In 1665, Provost Johann von Heppenheim, called vom Saal, acquired the Hof zum Homberg and dedicated it as an orphanage . At that time it was the first institute of its kind in the Electorate of Mainz . Large donations from the citizens of Mainz and the archbishops resulted in numerous renovations, extensions and modernizations until 1721.

In 1814 the farm was run by a newly founded civil hospice commission headed by the Mayor of Mainz, Franz Freiherr Gedult von Jungsfeld .

After the girls had already been moved to the Schwarzenbach house in St.
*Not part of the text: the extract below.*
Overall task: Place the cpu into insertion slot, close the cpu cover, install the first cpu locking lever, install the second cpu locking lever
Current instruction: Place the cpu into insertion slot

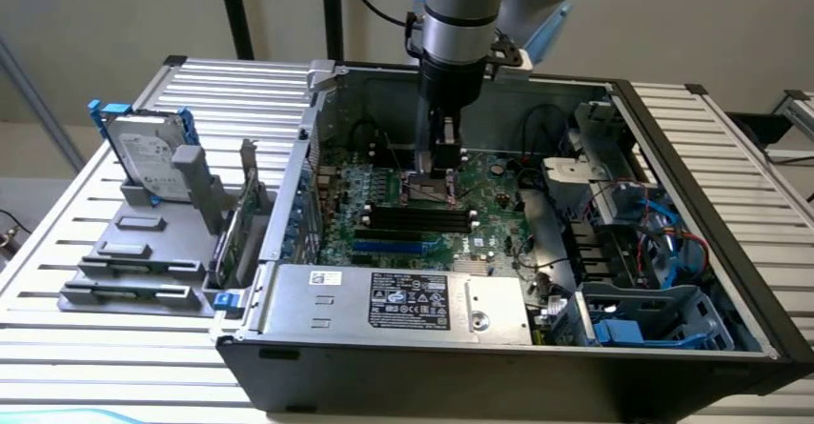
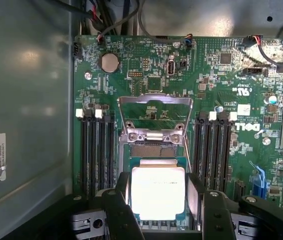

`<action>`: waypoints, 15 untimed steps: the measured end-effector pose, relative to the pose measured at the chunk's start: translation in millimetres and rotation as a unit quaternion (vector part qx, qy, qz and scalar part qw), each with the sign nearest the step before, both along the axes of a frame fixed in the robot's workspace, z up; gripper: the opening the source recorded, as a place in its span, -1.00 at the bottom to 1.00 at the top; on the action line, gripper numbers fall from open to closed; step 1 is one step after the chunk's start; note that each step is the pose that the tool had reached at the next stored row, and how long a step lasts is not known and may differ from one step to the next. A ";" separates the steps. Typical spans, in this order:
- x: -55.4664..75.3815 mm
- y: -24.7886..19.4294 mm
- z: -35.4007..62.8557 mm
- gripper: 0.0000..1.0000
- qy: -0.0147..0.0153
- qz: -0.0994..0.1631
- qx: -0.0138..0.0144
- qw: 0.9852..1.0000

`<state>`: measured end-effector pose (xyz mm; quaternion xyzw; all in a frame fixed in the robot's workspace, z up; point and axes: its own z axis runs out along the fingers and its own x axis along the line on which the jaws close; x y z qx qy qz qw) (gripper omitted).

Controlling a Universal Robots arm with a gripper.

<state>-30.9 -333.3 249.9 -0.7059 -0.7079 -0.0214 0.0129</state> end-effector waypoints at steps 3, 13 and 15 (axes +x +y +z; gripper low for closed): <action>0.0 0.1 -5.4 0.09 0.000 0.000 0.000 1.000; 0.0 1.1 -23.6 0.09 0.000 -0.001 0.000 1.000; 0.0 1.2 -26.9 0.09 0.000 -0.001 -0.001 1.000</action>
Rochus in 1854, the male orphans (in 1921 there were 72 boys) had to move to the Rochusspital in 1922. The reasons were lack of space and the brothels established in Kappelhofgasse.
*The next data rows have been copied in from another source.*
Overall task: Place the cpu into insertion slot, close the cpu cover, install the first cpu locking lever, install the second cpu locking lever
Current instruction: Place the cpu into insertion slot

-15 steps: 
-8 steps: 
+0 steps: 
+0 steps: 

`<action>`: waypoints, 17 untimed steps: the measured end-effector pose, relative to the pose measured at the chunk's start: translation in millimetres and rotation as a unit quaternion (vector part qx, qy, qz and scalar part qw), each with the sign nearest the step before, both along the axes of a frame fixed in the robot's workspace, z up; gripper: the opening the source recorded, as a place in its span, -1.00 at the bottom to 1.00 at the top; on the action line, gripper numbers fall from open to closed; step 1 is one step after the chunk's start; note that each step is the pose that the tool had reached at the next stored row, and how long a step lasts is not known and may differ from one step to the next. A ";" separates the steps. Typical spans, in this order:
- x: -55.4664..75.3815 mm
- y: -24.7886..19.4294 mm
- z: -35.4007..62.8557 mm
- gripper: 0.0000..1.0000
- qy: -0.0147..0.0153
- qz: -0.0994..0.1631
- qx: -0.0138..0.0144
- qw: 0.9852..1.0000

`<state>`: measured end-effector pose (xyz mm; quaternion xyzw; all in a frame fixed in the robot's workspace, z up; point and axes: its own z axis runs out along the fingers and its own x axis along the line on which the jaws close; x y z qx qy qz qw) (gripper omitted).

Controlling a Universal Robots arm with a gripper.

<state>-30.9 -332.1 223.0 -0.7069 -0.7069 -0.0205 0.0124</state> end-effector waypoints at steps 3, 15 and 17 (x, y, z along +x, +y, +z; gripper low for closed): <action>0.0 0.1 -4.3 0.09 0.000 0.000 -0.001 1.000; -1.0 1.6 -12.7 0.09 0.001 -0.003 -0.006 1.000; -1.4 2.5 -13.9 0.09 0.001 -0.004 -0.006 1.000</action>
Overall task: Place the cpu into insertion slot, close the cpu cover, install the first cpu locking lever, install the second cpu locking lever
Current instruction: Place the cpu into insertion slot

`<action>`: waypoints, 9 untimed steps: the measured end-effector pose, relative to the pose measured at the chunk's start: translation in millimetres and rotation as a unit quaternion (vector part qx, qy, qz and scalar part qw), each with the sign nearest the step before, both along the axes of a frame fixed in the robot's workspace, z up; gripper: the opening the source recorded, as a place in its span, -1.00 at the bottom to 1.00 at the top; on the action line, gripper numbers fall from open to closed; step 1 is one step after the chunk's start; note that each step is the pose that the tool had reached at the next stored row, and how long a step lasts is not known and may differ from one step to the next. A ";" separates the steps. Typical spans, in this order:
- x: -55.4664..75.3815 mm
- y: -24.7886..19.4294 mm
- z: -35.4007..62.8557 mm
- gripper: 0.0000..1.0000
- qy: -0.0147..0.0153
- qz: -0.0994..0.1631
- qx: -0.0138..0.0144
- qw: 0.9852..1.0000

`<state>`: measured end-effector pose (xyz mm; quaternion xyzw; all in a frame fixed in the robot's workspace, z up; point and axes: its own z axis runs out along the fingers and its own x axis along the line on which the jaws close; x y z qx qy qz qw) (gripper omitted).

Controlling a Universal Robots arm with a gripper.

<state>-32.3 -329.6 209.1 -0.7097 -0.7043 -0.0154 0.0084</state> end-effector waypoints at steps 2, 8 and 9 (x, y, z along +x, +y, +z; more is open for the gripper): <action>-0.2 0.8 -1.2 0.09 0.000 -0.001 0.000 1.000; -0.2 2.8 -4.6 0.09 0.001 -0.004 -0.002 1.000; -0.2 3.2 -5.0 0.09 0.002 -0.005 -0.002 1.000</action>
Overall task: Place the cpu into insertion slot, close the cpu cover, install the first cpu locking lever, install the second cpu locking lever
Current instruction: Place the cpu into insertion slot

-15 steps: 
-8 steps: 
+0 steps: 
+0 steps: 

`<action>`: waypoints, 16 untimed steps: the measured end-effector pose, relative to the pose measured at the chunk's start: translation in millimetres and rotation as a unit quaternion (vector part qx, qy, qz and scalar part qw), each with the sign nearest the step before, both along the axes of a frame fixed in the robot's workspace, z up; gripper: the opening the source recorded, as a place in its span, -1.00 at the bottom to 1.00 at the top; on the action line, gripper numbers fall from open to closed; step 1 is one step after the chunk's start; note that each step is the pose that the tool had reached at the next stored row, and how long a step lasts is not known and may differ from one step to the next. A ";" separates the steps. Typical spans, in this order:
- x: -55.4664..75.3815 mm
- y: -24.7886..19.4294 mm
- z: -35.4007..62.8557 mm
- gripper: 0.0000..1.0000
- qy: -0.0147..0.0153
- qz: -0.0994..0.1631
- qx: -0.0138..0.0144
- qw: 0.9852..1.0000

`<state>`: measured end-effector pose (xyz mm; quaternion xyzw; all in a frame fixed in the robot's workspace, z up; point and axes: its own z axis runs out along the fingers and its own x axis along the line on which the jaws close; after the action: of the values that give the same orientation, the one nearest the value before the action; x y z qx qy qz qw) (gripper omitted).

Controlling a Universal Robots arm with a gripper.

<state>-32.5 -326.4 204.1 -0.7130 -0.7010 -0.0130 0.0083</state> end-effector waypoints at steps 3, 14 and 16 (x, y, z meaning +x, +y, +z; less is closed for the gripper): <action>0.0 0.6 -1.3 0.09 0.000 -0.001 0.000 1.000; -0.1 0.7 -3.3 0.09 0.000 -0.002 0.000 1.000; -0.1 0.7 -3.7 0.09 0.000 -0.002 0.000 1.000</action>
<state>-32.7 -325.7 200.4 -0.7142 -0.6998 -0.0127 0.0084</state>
Reconstruction and current use

In the period that followed, the building was rented out by the city and was badly damaged by the bombings of World War II. The war ruins were then left to decay, only the outer walls of the west wing with the stair tower remained, the east wing was no longer habitable.
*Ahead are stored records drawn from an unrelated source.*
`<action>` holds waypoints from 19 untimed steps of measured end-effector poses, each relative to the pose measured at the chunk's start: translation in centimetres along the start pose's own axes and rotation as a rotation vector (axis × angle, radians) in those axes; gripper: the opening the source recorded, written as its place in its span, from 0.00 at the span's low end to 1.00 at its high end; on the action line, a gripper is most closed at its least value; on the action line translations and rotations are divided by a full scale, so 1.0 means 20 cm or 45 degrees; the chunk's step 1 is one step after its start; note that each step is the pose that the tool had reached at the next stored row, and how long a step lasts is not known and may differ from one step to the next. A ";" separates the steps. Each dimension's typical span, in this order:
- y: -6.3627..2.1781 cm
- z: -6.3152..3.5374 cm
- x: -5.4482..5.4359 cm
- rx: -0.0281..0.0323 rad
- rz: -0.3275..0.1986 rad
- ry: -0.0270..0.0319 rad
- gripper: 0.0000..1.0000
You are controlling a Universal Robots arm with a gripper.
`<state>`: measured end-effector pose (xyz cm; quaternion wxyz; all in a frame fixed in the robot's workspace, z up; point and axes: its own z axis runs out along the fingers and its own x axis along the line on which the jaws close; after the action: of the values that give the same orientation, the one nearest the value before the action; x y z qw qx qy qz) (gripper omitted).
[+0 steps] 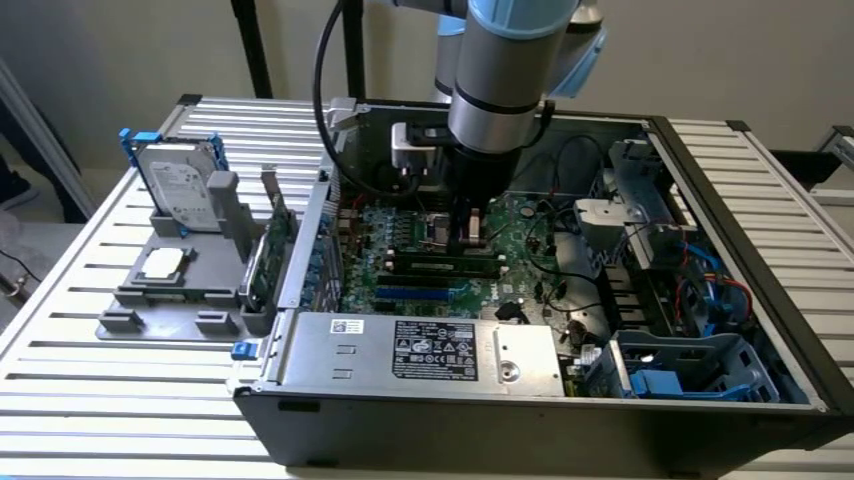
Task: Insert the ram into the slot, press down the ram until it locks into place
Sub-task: 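Press down the ram until it locks into place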
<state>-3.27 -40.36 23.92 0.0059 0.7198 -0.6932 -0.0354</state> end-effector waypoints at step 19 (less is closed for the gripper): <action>0.000 0.001 0.00 0.0195 0.000 0.0003 0.11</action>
<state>-3.26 -40.36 23.89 0.0004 0.7197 -0.6936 -0.0300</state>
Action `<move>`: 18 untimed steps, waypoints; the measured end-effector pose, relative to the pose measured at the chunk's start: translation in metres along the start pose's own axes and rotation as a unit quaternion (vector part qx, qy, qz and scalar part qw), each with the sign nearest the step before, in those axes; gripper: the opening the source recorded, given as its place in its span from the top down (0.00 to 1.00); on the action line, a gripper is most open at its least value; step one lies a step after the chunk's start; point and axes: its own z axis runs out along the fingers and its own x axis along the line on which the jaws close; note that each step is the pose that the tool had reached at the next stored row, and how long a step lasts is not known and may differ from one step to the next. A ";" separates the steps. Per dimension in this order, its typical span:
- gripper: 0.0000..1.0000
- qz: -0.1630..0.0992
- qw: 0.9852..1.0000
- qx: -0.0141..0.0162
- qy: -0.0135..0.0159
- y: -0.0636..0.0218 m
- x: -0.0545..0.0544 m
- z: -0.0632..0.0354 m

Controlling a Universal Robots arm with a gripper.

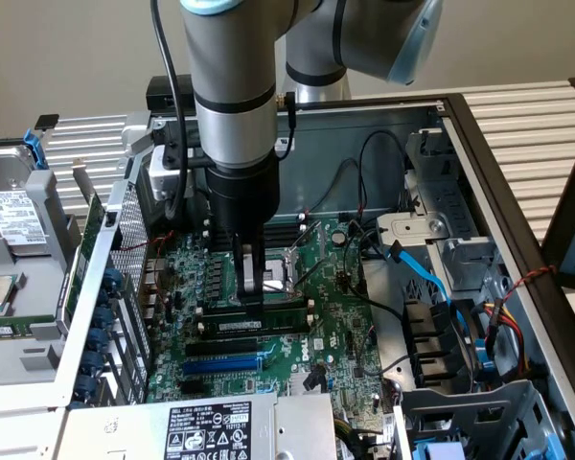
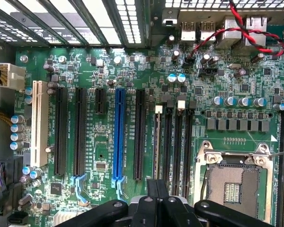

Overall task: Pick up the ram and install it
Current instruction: 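Press down the ram until it locks into place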

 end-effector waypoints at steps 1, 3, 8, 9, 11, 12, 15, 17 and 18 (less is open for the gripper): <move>0.89 0.000 1.000 0.000 0.000 0.0000 0.000 -0.0028; 0.89 0.000 1.000 0.000 0.001 -0.0001 0.000 -0.0075; 0.89 0.000 1.000 0.000 0.001 -0.0002 0.001 -0.0153; 0.89 0.000 1.000 0.000 0.001 -0.0002 0.001 -0.0159; 0.89 0.000 1.000 0.000 0.001 -0.0002 0.001 -0.0159; 0.89 0.000 1.000 0.000 0.001 -0.0002 0.001 -0.0159; 0.89 0.000 1.000 0.000 0.001 -0.0002 0.001 -0.0160; 0.89 0.000 1.000 0.000 0.001 -0.0002 0.001 -0.0160; 0.89 0.000 1.000 0.000 0.001 -0.0002 0.001 -0.0160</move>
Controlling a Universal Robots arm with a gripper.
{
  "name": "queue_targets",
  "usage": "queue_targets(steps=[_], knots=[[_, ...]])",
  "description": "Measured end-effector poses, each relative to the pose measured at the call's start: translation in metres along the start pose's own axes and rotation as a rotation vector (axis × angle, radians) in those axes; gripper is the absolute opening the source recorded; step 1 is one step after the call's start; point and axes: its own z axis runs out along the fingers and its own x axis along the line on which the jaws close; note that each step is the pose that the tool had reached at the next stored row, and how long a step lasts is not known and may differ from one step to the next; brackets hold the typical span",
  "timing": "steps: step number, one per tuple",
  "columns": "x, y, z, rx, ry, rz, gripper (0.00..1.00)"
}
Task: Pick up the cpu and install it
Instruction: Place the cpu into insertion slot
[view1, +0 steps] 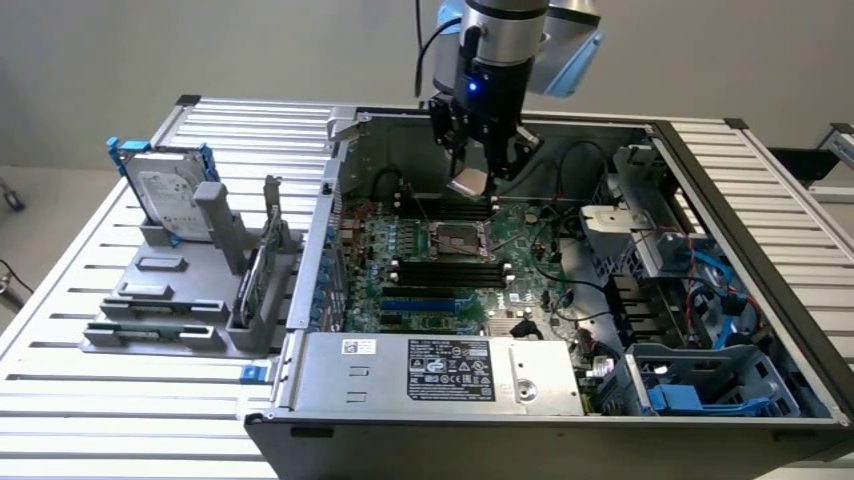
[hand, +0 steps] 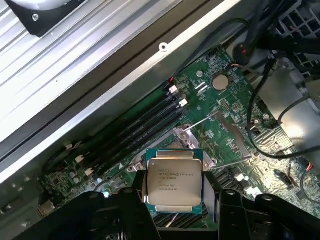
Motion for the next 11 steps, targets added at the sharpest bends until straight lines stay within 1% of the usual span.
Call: queue_targets(steps=[11], knots=[[-0.0004, -0.0005, 0.0096, -0.0085, -0.0105, 0.200, 0.55]])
In 1977 the Kolping Family Mainz-Zentral eV acquired the entire ruin complex and opened the new Kolping House in 1985 after extensive and sometimes difficult reconstruction work (architects Georg Knapp and Hellmut Kanis) of the orphanage, the historic vaulted cellar and the late Gothic stair tower, including a neighboring modern new building on Holzstrasse Mainz . While the west wing only received structural additions, the east wing was completely new, but in the design language of the previous building. The wall and courtyard gate were reconstructed using a coat of arms with the inscription " Johann Philipp von Schönborn founded this institution in 1665".

Find of Roman ships

During the renovation work in April 1982, the remains of two barges from the 1st century AD were found. They were originally 20 m long, 3.70 m wide and had a side wall height of 90 cm inside, so-called flat ships, which were used as inland ships for heavy goods traffic. You are now in the Museum of Ancient Shipping .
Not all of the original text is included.